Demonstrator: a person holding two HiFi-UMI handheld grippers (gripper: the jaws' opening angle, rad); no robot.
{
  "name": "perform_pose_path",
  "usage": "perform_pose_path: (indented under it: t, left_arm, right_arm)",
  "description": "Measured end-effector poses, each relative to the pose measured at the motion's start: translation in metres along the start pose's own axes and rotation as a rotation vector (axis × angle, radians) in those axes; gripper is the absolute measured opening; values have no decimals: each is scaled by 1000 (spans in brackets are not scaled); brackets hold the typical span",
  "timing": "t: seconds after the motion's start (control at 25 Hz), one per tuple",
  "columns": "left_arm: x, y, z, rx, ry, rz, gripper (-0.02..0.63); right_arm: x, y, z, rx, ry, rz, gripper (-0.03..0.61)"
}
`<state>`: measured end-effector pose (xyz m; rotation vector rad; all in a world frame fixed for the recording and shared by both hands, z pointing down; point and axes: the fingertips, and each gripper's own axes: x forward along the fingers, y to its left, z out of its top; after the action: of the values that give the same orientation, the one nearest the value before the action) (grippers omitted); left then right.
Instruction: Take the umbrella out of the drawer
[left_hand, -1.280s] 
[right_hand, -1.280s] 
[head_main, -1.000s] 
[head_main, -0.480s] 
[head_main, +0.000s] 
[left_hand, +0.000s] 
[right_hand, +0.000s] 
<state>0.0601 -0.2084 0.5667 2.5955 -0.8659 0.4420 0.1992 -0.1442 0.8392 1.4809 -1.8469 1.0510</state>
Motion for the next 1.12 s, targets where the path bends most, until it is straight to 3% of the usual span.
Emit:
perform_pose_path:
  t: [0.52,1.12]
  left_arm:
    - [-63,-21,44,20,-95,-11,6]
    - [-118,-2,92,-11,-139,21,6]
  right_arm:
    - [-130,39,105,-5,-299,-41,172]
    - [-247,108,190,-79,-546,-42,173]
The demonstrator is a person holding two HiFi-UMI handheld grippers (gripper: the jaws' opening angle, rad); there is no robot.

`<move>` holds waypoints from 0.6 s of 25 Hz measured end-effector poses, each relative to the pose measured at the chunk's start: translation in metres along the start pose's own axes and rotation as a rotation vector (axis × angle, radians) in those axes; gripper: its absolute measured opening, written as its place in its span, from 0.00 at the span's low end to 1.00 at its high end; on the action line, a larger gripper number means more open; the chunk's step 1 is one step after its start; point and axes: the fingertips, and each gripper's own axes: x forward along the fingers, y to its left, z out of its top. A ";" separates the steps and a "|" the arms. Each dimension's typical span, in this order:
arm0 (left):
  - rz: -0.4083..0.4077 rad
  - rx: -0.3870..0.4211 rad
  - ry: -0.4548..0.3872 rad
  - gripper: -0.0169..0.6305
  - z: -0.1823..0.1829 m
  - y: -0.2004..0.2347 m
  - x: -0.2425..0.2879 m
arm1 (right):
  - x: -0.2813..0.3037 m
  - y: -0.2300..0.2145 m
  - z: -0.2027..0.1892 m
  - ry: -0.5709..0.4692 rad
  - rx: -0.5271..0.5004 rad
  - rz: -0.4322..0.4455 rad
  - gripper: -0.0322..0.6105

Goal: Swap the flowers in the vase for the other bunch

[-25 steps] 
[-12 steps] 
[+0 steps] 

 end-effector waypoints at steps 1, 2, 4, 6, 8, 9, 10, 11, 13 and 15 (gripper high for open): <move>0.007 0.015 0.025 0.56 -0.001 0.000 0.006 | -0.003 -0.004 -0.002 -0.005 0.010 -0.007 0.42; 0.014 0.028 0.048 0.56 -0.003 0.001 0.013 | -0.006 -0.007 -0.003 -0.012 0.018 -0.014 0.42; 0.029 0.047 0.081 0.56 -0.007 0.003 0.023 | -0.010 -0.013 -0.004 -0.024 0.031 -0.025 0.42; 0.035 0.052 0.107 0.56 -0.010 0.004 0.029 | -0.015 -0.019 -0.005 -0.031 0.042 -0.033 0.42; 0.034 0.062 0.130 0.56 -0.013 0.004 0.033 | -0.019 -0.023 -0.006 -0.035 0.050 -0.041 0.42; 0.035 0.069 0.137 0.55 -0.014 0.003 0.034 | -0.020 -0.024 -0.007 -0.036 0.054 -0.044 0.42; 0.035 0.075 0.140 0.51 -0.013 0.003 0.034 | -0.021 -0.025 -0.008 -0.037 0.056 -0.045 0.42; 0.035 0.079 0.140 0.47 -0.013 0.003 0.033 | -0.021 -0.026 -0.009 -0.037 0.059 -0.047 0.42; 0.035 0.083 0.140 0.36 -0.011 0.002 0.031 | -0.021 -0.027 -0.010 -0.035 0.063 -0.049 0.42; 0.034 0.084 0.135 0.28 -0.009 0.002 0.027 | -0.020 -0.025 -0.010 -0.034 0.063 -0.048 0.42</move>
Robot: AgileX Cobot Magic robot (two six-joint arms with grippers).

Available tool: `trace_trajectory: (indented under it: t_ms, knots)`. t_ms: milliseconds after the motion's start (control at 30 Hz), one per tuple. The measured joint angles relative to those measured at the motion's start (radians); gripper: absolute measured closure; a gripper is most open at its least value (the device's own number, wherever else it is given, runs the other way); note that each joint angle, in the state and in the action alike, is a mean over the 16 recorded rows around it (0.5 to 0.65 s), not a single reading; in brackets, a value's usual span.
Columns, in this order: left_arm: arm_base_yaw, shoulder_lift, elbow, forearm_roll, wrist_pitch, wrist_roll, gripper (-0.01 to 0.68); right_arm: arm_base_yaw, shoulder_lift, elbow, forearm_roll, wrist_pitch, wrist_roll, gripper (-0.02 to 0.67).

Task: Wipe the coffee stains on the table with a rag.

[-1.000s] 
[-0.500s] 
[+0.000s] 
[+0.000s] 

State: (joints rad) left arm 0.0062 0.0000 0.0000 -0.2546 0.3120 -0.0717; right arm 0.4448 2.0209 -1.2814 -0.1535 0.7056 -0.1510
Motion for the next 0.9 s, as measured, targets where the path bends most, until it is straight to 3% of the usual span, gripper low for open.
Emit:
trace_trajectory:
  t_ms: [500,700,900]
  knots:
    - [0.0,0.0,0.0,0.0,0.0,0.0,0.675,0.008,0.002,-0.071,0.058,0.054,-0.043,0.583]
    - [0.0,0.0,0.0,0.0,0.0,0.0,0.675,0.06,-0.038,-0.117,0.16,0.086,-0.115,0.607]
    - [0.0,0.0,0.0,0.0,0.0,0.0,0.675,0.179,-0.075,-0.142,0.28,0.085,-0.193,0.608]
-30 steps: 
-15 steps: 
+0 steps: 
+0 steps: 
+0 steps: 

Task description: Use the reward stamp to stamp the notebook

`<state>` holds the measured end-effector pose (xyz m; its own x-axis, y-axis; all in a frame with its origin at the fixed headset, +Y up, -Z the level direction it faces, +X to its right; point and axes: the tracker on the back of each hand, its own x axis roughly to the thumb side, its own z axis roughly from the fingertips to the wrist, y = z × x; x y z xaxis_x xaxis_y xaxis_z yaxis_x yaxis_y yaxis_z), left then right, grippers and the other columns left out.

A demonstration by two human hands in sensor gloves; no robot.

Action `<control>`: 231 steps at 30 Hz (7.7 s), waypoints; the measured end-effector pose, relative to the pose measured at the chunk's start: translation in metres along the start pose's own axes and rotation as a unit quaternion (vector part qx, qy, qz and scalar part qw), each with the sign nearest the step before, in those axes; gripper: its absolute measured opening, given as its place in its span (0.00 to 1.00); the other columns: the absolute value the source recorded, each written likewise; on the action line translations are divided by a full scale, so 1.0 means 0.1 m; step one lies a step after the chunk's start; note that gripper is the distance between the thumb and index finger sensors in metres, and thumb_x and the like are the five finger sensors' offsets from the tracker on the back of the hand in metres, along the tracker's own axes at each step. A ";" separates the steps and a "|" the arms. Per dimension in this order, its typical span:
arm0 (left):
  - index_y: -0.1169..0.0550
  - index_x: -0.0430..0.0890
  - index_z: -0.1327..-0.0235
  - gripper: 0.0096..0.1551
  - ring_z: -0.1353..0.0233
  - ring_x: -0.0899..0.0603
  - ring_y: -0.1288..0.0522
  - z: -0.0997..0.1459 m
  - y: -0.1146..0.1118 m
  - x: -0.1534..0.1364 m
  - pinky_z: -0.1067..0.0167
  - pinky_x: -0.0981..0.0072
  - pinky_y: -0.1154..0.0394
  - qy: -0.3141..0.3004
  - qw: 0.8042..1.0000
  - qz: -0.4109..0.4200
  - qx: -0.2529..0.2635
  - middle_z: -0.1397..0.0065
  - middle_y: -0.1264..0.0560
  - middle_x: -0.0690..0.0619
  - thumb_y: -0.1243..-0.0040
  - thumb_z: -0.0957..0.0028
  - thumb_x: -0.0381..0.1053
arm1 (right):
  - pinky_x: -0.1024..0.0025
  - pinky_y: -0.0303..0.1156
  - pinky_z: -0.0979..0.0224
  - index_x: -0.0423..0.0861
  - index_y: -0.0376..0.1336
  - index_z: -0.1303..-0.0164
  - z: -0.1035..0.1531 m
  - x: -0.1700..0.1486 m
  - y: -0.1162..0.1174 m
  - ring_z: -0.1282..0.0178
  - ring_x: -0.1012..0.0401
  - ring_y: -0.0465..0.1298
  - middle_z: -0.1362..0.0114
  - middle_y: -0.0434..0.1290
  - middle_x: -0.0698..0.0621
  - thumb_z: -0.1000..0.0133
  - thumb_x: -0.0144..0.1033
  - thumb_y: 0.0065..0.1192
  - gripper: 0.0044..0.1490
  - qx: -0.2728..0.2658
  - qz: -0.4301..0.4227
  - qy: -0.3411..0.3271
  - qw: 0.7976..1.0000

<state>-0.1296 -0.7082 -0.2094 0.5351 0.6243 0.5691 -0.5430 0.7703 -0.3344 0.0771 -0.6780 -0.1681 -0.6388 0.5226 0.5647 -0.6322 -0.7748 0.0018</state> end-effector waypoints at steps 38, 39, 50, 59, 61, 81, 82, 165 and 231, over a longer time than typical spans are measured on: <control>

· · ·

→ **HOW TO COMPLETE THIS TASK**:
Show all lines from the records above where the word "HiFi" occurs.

→ **TASK RESULT**:
Demonstrator: a person holding two HiFi-UMI handheld grippers (gripper: the jaws' opening angle, rad); no robot.
The demonstrator is a person holding two HiFi-UMI handheld grippers (gripper: the jaws' opening angle, rad); there is no robot.

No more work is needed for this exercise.